[Records contained in a dataset]
+ + + + +

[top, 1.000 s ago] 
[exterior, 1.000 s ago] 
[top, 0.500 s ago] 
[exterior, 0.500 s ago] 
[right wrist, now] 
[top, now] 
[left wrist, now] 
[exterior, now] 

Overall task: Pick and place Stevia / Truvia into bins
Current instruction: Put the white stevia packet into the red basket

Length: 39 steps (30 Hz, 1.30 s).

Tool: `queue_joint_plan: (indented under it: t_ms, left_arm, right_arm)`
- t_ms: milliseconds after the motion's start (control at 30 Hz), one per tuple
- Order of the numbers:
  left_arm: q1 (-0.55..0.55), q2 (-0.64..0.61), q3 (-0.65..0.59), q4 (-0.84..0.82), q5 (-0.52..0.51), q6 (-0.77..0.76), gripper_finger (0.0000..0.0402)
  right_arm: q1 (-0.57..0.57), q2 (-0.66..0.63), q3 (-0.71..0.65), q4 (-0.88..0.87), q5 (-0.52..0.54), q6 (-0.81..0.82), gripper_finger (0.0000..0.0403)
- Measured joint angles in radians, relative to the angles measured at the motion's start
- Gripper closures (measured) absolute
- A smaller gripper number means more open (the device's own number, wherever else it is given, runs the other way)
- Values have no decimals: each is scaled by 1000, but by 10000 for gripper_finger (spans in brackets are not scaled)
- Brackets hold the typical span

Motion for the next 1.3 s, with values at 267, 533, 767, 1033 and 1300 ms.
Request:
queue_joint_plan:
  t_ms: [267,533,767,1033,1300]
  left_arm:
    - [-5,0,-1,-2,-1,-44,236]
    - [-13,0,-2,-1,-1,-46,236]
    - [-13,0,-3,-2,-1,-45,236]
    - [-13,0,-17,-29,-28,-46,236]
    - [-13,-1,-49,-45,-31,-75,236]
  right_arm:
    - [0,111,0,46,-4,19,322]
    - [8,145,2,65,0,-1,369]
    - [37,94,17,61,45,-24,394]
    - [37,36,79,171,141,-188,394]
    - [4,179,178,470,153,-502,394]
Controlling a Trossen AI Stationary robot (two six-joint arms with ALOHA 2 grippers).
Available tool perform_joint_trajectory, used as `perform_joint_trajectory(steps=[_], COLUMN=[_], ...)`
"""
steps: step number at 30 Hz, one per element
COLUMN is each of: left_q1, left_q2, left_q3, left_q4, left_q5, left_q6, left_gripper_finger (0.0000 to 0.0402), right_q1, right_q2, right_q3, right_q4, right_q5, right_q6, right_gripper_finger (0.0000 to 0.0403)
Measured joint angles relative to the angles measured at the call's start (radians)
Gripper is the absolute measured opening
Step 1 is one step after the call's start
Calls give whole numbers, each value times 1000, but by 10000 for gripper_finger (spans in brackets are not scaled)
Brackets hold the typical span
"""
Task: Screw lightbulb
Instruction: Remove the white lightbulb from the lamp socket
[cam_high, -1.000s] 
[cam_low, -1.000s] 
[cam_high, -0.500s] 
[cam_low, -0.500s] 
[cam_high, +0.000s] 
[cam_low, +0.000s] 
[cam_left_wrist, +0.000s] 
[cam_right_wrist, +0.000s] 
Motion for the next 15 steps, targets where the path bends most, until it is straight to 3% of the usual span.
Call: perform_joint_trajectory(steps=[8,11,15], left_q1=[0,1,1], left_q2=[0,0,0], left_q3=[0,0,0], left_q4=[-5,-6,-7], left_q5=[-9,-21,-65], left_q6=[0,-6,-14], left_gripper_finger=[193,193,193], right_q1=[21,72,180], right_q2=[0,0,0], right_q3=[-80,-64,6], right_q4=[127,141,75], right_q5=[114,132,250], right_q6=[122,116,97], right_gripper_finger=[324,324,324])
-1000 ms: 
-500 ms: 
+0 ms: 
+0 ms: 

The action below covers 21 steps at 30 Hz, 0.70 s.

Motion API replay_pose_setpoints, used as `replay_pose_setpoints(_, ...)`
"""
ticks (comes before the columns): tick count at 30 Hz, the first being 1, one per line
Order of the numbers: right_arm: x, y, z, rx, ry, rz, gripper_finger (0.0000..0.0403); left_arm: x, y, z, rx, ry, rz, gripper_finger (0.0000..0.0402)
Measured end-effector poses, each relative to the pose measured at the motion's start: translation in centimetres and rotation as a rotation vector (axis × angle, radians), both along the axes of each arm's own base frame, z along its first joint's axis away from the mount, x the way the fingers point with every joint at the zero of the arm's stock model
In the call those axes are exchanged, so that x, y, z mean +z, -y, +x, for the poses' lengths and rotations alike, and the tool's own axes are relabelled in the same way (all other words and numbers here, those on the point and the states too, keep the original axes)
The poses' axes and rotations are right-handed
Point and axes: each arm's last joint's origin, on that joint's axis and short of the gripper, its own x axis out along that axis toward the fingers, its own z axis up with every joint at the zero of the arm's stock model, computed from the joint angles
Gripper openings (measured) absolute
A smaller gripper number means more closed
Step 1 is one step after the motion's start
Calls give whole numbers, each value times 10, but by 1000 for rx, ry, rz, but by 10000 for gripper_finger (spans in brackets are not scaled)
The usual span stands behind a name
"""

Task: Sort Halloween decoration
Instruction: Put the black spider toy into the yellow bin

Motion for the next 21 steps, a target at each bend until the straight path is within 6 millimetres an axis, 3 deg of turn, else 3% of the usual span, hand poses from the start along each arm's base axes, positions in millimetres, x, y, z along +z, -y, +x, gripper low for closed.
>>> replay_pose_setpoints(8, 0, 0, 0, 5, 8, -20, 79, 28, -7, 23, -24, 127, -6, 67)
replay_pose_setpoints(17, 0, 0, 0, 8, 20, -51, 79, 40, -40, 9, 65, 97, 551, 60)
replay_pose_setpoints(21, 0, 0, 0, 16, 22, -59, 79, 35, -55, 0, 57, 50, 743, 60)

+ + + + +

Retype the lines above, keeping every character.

[top, 1.000 s ago] 
[exterior, 1.000 s ago] 
[top, 0.500 s ago] 
[exterior, 0.500 s ago] 
[right wrist, now] 
[top, now] 
[left wrist, now] 
[exterior, now] 

Overall task: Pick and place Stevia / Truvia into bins
Current instruction: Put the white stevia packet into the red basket

Length: 39 steps (30 Hz, 1.30 s).

Tool: `queue_joint_plan: (indented under it: t_ms, left_arm, right_arm)`
- t_ms: milliseconds after the motion's start (control at 30 Hz), one per tuple
- Order of the numbers:
  left_arm: q1 (-0.55..0.55), q2 (-0.64..0.61), q3 (-0.65..0.59), q4 (-0.84..0.82), q5 (-0.52..0.51), q6 (-0.77..0.76), gripper_finger (0.0000..0.0402)
  right_arm: q1 (-0.57..0.57), q2 (-0.66..0.63), q3 (-0.71..0.65), q4 (-0.88..0.87), q5 (-0.52..0.54), q6 (-0.81..0.82), gripper_finger (0.0000..0.0403)
- Measured joint angles in radians, relative to the angles measured at the motion's start
- Gripper closures (measured) absolute
- A smaller gripper number means more open (the device's own number, wherever else it is given, runs the other way)
- Values have no decimals: each is scaled by 1000, but by 10000 for gripper_finger (spans in brackets are not scaled)
- Brackets hold the typical span

Motion for the next 1.3 s, with values at 267, 533, 767, 1033 and 1300 ms.
Request:
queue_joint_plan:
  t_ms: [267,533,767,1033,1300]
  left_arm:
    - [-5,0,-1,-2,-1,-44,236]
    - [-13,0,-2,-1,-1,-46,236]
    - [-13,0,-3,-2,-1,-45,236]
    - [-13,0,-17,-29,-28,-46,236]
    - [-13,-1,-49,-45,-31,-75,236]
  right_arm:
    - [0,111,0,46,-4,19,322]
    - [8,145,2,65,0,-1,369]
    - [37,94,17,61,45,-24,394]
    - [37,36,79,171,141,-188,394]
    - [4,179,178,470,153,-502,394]
Controlling a Trossen AI Stationary robot (two six-joint arms with ALOHA 2 grippers).
Available tool perform_joint_trajectory, used as `perform_joint_trajectory(steps=[_], COLUMN=[_], ...)`
"""
steps: step number at 30 Hz, one per element
COLUMN is each of: left_q1, left_q2, left_q3, left_q4, left_q5, left_q6, left_gripper_finger (0.0000 to 0.0402), right_q1, right_q2, right_q3, right_q4, right_q5, right_q6, right_gripper_finger (0.0000 to 0.0403)
Measured joint angles relative to the angles measured at the call's start (radians)
Gripper is the absolute measured opening
Step 1 is one step after the call's start
Calls give whole numbers, each value times 1000, but by 10000 for gripper_finger (spans in brackets are not scaled)
Brackets hold the typical span
"""
Task: Screw lightbulb
Instruction: Remove the white lightbulb from the lamp socket
[cam_high, -1.000s] 
[cam_low, -1.000s] 
[cam_high, -0.500s] 
[cam_low, -0.500s] 
[cam_high, +0.000s] 
[cam_low, +0.000s] 
[cam_left_wrist, +0.000s] 
[cam_right_wrist, +0.000s] 
Motion for the next 15 steps, targets where the path bends most, until it is straight to 3% of the usual span.
Call: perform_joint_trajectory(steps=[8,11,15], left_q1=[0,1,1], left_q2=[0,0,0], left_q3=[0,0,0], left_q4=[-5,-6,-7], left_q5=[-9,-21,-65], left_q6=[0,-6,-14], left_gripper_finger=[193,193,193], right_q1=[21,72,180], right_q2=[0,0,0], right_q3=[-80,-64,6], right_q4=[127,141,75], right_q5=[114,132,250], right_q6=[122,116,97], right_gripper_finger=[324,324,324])
-1000 ms: 
-500 ms: 
+0 ms: 
+0 ms: 

The action below covers 21 steps at 30 Hz, 0.70 s.

Motion API replay_pose_setpoints, used as `replay_pose_setpoints(_, ...)`
"""
ticks (comes before the columns): tick count at 30 Hz, the first being 1, one per line
Order of the numbers: right_arm: x, y, z, rx, ry, rz, gripper_finger (0.0000..0.0403); left_arm: x, y, z, rx, ry, rz, gripper_finger (0.0000..0.0402)
Measured end-effector poses, each relative to the pose measured at the motion's start: translation in centimetres and rotation as a rotation vector (axis × angle, radians), both along the axes of each arm's own base frame, z along its first joint's axis away from the mount, x the way the fingers point with every joint at the zero of the arm's stock model
In the call those axes are exchanged, so that x, y, z mean +z, -y, +x, for the poses' lengths and rotations alike, and the tool's own axes are relabelled in the same way (all other words and numbers here, those on the point and the states too, keep the original axes)
The poses' axes and rotations are right-handed
Point and axes: each arm's last joint's origin, on that joint's axis and short of the gripper, its own x axis out along that axis toward the fingers, its own z axis up with every joint at the zero of the arm's stock model, computed from the joint angles
Gripper openings (measured) absolute
A smaller gripper number means more closed
Step 1 is one step after the motion's start
Calls give whole numbers, each value times 10, but by 1000 for rx, ry, rz, but by 10000 for gripper_finger (spans in brackets are not scaled)
The usual span stands behind a name
"""

Task: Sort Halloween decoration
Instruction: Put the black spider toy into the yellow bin

Motion for the next 21 steps, a target at each bend until the straight path is within 6 millimetres an axis, 3 deg of turn, else 3% of the usual span, hand poses from the start along each arm's base axes, positions in millimetres, x, y, z along +z, -y, +x, gripper low for closed.
>>> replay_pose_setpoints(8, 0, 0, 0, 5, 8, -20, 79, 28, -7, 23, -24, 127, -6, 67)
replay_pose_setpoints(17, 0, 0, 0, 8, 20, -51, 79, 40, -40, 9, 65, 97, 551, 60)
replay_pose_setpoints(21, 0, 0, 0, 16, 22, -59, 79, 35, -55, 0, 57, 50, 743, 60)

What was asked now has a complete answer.